Here, we compare the performance of PCA, DCT, and Autoencoder features across the three MLP architectures.

In [6]:
print("\n--- Comparison of Feature Extraction Methods ---")
for layers in hidden_layer_configs:
    layer_name = f"MLP With {len(layers)} Hidden Layer{'s' if len(layers) > 1 else ''}"
    pca_key = f"{layer_name} (PCA)"
    dct_key = f"{layer_name} (DCT)"
    ae_key = f"{layer_name} (Autoencoder)"
    
    print(f"\n{layer_name} Comparison:")
    print(f"PCA - Accuracy: {pca_results[pca_key]['accuracy']}%, "
          f"Training: {pca_results[pca_key]['training_time']}ms, "
          f"Eval: {pca_results[pca_key]['evaluation_time']}ms, "
          f"Inference: {pca_results[pca_key]['inference_time']}ms, "
          f"Total: {pca_results[pca_key]['total_time']}ms")
    print(f"DCT - Accuracy: {dct_results[dct_key]['accuracy']}%, "
          f"Training: {dct_results[dct_key]['training_time']}ms, "
          f"Eval: {dct_results[dct_key]['evaluation_time']}ms, "
          f"Inference: {dct_results[dct_key]['inference_time']}ms, "
          f"Total: {dct_results[dct_key]['total_time']}ms")
    print(f"AE  - Accuracy: {ae_results[ae_key]['accuracy']}%, "
          f"Training: {ae_results[ae_key]['training_time']}ms, "
          f"Eval: {ae_results[ae_key]['evaluation_time']}ms, "
          f"Inference: {ae_results[ae_key]['inference_time']}ms, "
          f"Total: {ae_results[ae_key]['total_time']}ms")

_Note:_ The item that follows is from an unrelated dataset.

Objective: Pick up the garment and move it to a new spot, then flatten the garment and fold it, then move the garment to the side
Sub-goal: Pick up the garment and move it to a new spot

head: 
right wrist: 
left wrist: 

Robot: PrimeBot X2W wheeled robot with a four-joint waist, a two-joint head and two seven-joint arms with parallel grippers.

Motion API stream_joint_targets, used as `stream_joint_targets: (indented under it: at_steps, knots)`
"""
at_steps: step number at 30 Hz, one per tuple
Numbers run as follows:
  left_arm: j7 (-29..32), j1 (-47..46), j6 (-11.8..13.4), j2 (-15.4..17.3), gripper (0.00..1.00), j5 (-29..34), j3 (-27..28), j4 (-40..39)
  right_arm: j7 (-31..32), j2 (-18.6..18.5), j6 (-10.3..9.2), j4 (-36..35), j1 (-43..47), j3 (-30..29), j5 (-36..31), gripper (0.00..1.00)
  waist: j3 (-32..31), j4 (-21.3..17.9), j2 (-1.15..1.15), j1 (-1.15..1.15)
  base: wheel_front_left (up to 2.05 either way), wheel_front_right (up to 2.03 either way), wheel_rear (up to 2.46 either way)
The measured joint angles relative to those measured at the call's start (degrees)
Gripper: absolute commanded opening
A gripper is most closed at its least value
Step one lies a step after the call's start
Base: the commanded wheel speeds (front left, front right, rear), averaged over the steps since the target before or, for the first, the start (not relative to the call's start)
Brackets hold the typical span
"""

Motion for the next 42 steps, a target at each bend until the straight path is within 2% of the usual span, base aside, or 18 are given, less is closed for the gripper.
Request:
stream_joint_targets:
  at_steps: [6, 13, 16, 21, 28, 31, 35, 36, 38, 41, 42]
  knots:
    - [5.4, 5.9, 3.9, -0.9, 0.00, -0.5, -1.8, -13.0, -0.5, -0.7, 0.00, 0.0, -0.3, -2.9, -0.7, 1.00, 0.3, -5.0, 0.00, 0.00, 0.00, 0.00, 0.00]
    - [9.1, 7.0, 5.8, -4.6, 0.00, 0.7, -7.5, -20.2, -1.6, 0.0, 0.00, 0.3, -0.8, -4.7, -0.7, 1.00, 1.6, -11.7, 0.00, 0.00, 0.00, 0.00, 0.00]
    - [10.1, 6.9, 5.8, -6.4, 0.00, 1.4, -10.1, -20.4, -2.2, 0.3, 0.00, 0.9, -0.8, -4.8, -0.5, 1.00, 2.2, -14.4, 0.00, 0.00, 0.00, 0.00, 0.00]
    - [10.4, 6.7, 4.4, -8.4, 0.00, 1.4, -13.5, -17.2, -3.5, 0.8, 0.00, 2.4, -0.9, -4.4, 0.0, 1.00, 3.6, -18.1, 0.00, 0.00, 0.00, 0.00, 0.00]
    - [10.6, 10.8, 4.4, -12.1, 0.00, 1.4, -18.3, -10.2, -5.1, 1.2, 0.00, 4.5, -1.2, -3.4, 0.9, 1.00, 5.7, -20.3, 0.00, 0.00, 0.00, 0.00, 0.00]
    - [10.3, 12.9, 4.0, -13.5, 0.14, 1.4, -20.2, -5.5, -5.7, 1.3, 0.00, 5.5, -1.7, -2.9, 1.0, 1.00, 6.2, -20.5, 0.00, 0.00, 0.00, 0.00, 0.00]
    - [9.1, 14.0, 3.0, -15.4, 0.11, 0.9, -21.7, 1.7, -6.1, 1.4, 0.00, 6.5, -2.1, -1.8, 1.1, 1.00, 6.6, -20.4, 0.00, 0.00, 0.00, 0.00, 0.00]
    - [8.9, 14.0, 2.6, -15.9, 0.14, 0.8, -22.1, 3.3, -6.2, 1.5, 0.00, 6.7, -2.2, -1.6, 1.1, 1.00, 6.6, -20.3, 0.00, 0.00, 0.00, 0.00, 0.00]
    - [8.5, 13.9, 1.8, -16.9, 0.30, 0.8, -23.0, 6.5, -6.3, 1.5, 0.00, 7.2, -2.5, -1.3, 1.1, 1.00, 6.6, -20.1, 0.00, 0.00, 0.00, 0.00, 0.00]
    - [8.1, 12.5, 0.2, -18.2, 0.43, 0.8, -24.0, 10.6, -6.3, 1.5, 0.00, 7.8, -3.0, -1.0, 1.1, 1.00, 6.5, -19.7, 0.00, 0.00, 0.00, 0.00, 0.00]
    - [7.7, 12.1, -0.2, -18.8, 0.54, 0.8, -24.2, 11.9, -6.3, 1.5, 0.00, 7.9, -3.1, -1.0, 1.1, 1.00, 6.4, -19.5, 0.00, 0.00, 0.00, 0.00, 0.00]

--- Comparison of Feature Extraction Methods ---

MLP With 1 Hidden Layer Comparison:
PCA - Accuracy: 96.2%, Training: 20240.2ms, Eval: 209.6ms, Inference: 65.9ms, Total: 20449.8ms
DCT - Accuracy: 97.3%, Training: 18224.4ms, Eval: 212.4ms, Inference: 72.7ms, Total: 18436.8ms
AE  - Accuracy: 96.1%, Training: 12710.5ms, Eval: 234.1ms, Inference: 85.3ms, Total: 12944.7ms

MLP With 3 Hidden Layers Comparison:
PCA - Accuracy: 95.5%, Training: 30213.7ms, Eval: 286.3ms, Inference: 77.3ms, Total: 30499.9ms
DCT - Accuracy: 97.55%, Training: 30026.0ms, Eval: 322.3ms, Inference: 97.8ms, Total: 30348.3ms
AE  - Accuracy: 95.15%, Training: 24727.7ms, Eval: 611.9ms, Inference: 76.9ms, Total: 25339.7ms

MLP With 5 Hidden Layers Comparison:
PCA - Accuracy: 95.95%, Training: 33127.4ms, Eval: 353.5ms, Inference: 98.4ms, Total: 33480.9ms
DCT - Accuracy: 97.2%, Training: 31431.5ms, Eval: 319.1ms, Inference: 93.1ms, Total: 31750.6ms
AE  - Accuracy: 95.65%, Training: 28342.9ms, Eval: 267.0ms, Inference: 94.

## Conclusion

This notebook demonstrates the application of PCA, DCT, and Autoencoders for feature extraction on the Reduced MNIST dataset, followed by classification using MLPs. The comparison highlights trade-offs between accuracy, training time, and inference speed, allowing us to assess the suitability of each method for digit classification tasks.